_WHAT THE TASK REQUIRES_: The expected output is the line holding "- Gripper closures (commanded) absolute" plus every line after it through the end of the listing, copied exactly.

_SUPPLIED MATERIAL_:
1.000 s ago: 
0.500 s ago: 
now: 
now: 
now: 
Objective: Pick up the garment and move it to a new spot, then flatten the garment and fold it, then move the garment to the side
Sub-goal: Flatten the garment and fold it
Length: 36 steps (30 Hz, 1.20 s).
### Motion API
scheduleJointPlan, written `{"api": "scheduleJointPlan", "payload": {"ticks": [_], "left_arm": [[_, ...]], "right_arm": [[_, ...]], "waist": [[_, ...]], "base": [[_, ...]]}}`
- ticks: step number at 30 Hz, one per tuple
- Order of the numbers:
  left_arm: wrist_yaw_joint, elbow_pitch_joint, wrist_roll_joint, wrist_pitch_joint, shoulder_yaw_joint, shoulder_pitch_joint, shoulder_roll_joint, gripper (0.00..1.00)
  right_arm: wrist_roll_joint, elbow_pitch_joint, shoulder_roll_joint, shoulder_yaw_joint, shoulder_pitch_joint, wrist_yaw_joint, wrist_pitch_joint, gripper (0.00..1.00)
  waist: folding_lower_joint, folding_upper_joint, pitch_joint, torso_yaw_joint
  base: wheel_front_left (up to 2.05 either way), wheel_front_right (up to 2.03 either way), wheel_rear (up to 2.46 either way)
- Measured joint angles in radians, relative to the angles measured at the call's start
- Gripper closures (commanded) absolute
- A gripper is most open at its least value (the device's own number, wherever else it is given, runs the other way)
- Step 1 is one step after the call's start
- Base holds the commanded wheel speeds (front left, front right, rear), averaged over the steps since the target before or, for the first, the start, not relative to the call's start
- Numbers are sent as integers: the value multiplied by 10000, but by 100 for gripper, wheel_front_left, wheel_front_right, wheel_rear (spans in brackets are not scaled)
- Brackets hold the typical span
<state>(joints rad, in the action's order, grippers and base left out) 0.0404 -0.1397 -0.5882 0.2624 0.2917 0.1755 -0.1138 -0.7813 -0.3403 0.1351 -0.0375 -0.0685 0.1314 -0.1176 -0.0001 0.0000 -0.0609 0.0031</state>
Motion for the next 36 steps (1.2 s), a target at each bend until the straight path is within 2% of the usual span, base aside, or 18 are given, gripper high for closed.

_WRITTEN ANSWER_:
- Gripper closures (commanded) absolute
- A gripper is most open at its least value (the device's own number, wherever else it is given, runs the other way)
- Step 1 is one step after the call's start
- Base holds the commanded wheel speeds (front left, front right, rear), averaged over the steps since the target before or, for the first, the start, not relative to the call's start
- Numbers are sent as integers: the value multiplied by 10000, but by 100 for gripper, wheel_front_left, wheel_front_right, wheel_rear (spans in brackets are not scaled)
- Brackets hold the typical span
<state>(joints rad, in the action's order, grippers and base left out) 0.0404 -0.1397 -0.5882 0.2624 0.2917 0.1755 -0.1138 -0.7813 -0.3403 0.1351 -0.0375 -0.0685 0.1314 -0.1176 -0.0001 0.0000 -0.0609 0.0031</state>
Motion for the next 36 steps (1.2 s), a target at each bend until the straight path is within 2% of the usual span, base aside, or 18 are given, gripper high for closed.

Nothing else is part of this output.